## About this exercise:
From first line to last, give the material again unchanged.

## Data excerpt:
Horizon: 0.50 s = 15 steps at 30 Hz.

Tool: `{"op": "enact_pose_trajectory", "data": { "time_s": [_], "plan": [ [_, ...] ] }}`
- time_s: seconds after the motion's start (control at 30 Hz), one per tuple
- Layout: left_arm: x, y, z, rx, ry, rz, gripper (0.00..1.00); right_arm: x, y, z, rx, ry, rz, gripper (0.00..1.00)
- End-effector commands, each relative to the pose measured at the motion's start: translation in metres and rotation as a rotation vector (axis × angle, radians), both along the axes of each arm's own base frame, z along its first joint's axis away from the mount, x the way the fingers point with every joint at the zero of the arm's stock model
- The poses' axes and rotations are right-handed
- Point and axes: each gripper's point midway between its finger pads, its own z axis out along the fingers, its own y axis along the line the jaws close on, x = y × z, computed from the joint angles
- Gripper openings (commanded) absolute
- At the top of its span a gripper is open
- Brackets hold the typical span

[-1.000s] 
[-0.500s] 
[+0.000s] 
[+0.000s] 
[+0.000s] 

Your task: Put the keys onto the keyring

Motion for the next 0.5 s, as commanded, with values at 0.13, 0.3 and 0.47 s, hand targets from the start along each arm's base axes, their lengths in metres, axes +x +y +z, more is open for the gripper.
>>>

## Task answer:
Horizon: 0.50 s = 15 steps at 30 Hz.

Tool: `{"op": "enact_pose_trajectory", "data": { "time_s": [_], "plan": [ [_, ...] ] }}`
- time_s: seconds after the motion's start (control at 30 Hz), one per tuple
- Layout: left_arm: x, y, z, rx, ry, rz, gripper (0.00..1.00); right_arm: x, y, z, rx, ry, rz, gripper (0.00..1.00)
- End-effector commands, each relative to the pose measured at the motion's start: translation in metres and rotation as a rotation vector (axis × angle, radians), both along the axes of each arm's own base frame, z along its first joint's axis away from the mount, x the way the fingers point with every joint at the zero of the arm's stock model
- The poses' axes and rotations are right-handed
- Point and axes: each gripper's point midway between its finger pads, its own z axis out along the fingers, its own y axis along the line the jaws close on, x = y × z, computed from the joint angles
- Gripper openings (commanded) absolute
- At the top of its span a gripper is open
- Brackets hold the typical span

[-1.000s] 
[-0.500s] 
[+0.000s] 
[+0.000s] 
[+0.000s] 

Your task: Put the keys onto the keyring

Motion for the next 0.5 s, as commanded, with values at 0.13, 0.3 and 0.47 s, hand targets from the start along each arm's base axes, their lengths in metres, axes +x +y +z, more is open for the gripper.
>>>

There's nothing left to add to the output.